For instance, funds sold by brokers usually have higher expenses than no-load funds that clients could buy on their own. But clients don’t know where to look. They come to advisers because they don’t understand investing. Under the law, most brokers aren’t required to give clients their best advice. Their recommendations must only be “suitable.” A broker can’t put a 90-year-old life’s savings into a couple of high-risk stocks. That’s not suitable. But he can recommend a mutual fund that pays a fat commission, knowing that a cheaper choice would be best for the client. Along comes the Labor Department with a proposal to solve that. It would make brokers fiduciaries, and give them two ways to get paid when dealing with retirement accounts.

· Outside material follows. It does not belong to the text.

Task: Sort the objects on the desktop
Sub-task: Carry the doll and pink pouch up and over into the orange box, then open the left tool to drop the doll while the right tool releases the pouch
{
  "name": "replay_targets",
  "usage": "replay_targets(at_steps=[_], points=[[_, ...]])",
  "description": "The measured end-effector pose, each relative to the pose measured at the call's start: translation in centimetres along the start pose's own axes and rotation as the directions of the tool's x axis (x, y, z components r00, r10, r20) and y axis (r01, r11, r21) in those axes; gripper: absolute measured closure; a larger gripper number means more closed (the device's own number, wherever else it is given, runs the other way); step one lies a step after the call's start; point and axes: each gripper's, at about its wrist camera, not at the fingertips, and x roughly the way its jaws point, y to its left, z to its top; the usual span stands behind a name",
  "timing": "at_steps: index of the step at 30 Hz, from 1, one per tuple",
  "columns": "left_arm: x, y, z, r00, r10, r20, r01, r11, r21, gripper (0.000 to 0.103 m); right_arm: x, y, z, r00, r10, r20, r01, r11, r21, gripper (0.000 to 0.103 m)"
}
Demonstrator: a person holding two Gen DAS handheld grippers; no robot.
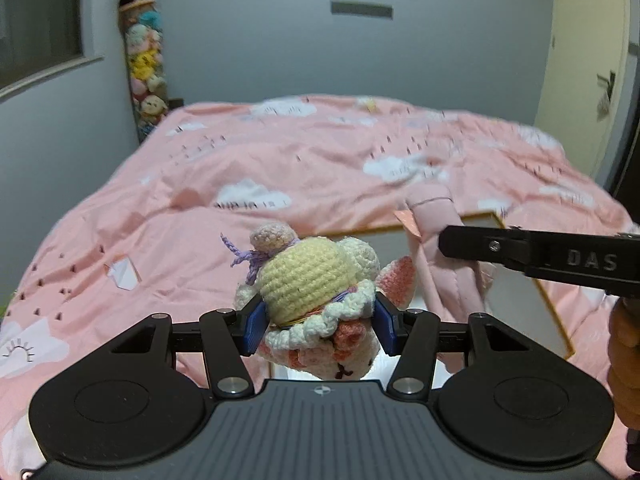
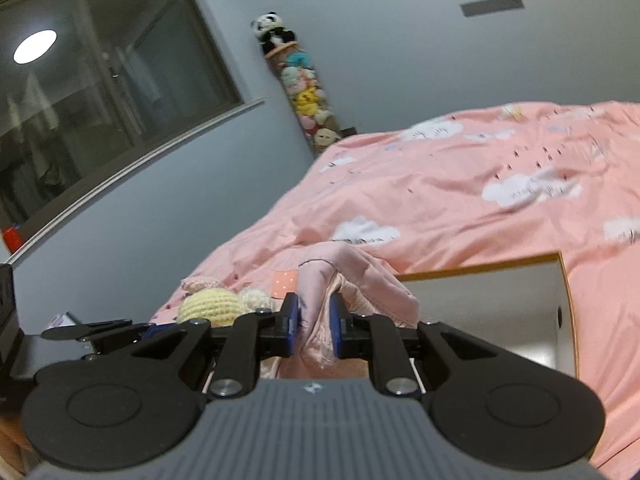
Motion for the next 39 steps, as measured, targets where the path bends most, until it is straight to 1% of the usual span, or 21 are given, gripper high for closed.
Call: replay_targets(at_steps=[3, 6, 10, 15, 24, 27, 31, 35, 39], points=[[1.5, -0.5, -0.4, 0.999, 0.007, -0.037, -0.006, 1.000, 0.030, 0.040, 1.4, -0.7, -0.7, 0.999, -0.029, -0.014, 0.029, 1.000, 0.012, 0.085], [3.1, -1.1, -0.9, 0.997, 0.018, -0.070, -0.014, 0.998, 0.058, 0.040, 2.9, -1.6, -1.4, 0.999, -0.034, -0.038, 0.036, 0.998, 0.048, 0.085], [4.5, -1.6, -1.8, 0.993, 0.010, -0.118, 0.001, 0.996, 0.092, 0.040, 4.3, -1.8, -2.5, 0.996, -0.050, -0.074, 0.053, 0.998, 0.037, 0.086], [6.3, -1.6, -2.7, 0.982, 0.014, -0.187, 0.006, 0.994, 0.105, 0.040, 5.4, -2.5, -3.8, 0.991, -0.039, -0.124, 0.047, 0.997, 0.062, 0.085], [8.7, -2.2, -4.5, 0.961, 0.012, -0.275, 0.028, 0.990, 0.142, 0.040, 6.7, -3.6, -5.9, 0.980, -0.031, -0.196, 0.052, 0.994, 0.101, 0.085], [9.2, -2.3, -5.0, 0.955, 0.017, -0.296, 0.030, 0.988, 0.154, 0.039, 7.0, -3.8, -6.2, 0.978, -0.030, -0.206, 0.054, 0.993, 0.109, 0.085], [9.6, -2.3, -5.3, 0.952, 0.020, -0.304, 0.029, 0.987, 0.157, 0.038, 7.4, -3.8, -6.7, 0.975, -0.018, -0.221, 0.045, 0.992, 0.119, 0.085], [9.9, -2.2, -5.5, 0.951, 0.018, -0.308, 0.031, 0.988, 0.154, 0.037, 7.8, -3.8, -6.8, 0.972, -0.018, -0.236, 0.048, 0.991, 0.124, 0.085], [10.3, -2.1, -5.8, 0.955, 0.017, -0.297, 0.031, 0.987, 0.156, 0.036, 8.0, -3.9, -7.1, 0.968, -0.026, -0.249, 0.060, 0.990, 0.131, 0.085]])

They can charge investors a fee for advice and forsake the conflicts of interest. Or, they can keep the current commission model, with all the conflicts, but sign a contract with their clients promising to put the client first. Brokers would have to tell clients what they’re actually paying — exposing those behind-the-scenes payouts. They’ll have to set up websites showing how each investment product compensates the brokerage.
October 19, 2015
Huffington Post, Leo Hindery, Jr., Co-chair of the Task Force on Jobs Creation and former CEO of AT&T Broadband.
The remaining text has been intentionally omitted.